Exercise:
Set each entry down verbatim, omitting images.

_ _ _ _ _

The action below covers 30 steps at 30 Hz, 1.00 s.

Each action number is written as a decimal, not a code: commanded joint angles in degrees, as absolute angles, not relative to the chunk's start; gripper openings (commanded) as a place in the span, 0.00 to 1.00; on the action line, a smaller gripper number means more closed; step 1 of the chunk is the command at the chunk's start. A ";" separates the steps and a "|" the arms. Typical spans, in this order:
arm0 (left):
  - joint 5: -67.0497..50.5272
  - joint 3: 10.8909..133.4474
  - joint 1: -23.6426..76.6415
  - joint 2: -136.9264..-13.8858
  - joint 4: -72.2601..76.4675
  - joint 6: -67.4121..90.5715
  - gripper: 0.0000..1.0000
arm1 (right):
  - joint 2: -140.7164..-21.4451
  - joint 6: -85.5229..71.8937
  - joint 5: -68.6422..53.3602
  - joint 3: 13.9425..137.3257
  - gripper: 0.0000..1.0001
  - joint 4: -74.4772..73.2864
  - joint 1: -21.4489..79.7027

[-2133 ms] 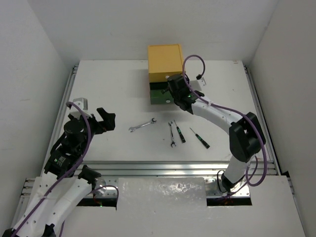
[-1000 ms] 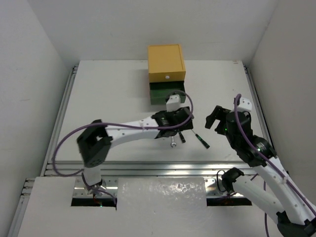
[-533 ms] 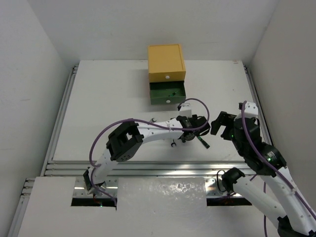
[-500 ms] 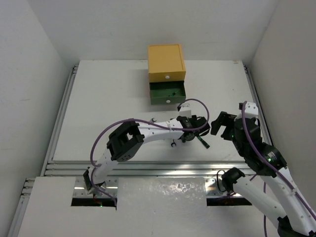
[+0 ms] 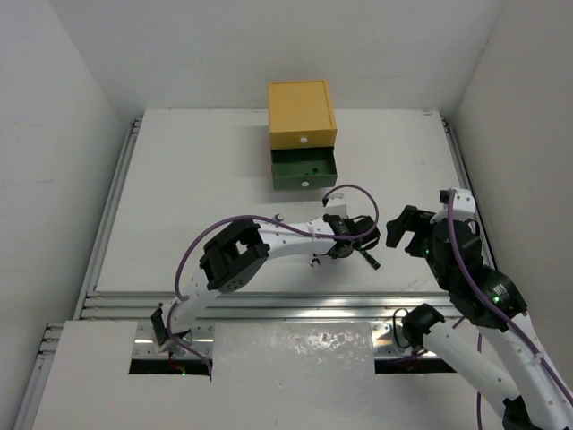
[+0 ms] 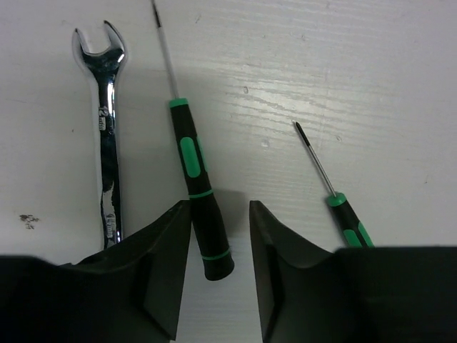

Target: Sort the tools into containers

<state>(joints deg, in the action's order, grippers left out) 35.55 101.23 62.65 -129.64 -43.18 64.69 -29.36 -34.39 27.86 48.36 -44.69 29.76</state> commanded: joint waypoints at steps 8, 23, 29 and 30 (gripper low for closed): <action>32.70 98.35 62.40 -130.43 -40.70 63.72 0.35 | -26.81 -33.75 28.39 48.52 0.93 -42.37 29.79; 30.77 87.46 63.11 -106.11 -26.56 37.33 0.00 | -28.91 -32.78 28.57 49.22 0.93 -40.78 29.71; 29.44 86.32 62.75 -98.72 -24.44 11.66 0.00 | -29.80 -32.00 27.78 49.66 0.93 -39.99 29.79; 29.36 85.44 62.49 -97.40 -23.39 8.30 0.00 | -29.79 -31.91 27.60 49.48 0.93 -39.73 29.79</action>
<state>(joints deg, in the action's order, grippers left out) 30.35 86.63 62.70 -101.10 -27.81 26.83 -29.30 -33.12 27.92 48.36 -42.59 29.76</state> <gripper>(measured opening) 0.150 0.930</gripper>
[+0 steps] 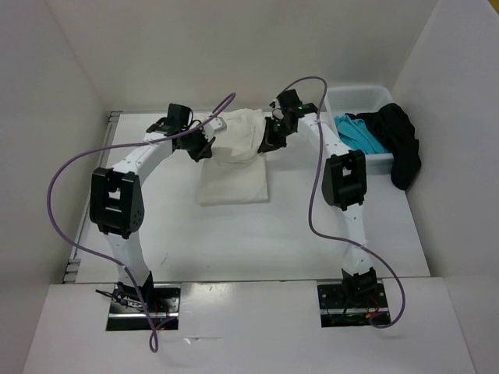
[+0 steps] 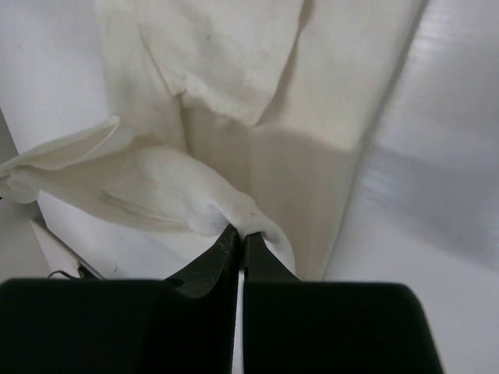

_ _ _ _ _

Solution to this task:
The action below covers 30 steps at 30 Hz, 1.00 s.

Each action number is written as a decimal, not a code: commanded joint angles in degrees, as absolute angles, not relative to the chunk's start; gripper openings (commanded) as a place in the span, 0.00 to 1.00; on the action line, a smaller gripper number means more closed; step 1 of the chunk is the command at the chunk's start. A ";" separates the steps and a "|" the arms. Typical spans, in this order:
arm0 (left):
  - joint 5: -67.0497..50.5272
  - joint 3: 10.8909..133.4474
  - joint 1: -23.6426..76.6415
  - joint 2: -136.9264..-13.8858
  - joint 4: -72.2601..76.4675
  - joint 6: -67.4121..90.5715
  - gripper: 0.0000..1.0000
arm1 (right):
  - joint 2: -140.7164..-21.4451
  - joint 6: -85.5229..71.8937
  - joint 5: -68.6422..53.3602
  - joint 3: 13.9425..137.3257
  - gripper: 0.0000..1.0001
  - joint 4: -74.4772..73.2864
  - joint 1: -21.4489..79.7027

[-2133 ms] 
[-1000 ms] 
[-533 ms] 
[-500 ms] 
[+0 ms] 
[+0 ms] 

Target: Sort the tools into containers

<state>(joints deg, in the action's order, grippers left out) 35.55 101.23 62.65 -129.64 -43.18 64.69 -29.36 -34.39 27.86 48.36 -44.69 29.76</state> commanded: joint waypoints at steps 8, 23, 29 and 30 (gripper low for closed): <action>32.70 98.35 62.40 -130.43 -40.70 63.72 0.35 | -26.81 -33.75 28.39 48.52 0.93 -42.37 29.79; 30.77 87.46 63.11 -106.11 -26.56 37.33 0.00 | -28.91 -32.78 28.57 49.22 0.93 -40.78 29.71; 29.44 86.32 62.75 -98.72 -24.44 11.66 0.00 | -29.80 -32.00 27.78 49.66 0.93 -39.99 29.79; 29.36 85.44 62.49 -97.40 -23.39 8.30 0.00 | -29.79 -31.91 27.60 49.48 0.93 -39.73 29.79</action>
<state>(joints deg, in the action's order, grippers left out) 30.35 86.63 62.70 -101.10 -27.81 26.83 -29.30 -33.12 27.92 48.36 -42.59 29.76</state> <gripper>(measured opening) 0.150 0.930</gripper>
[+0 steps] 
[+0 steps] 

Work on this exercise has been finished.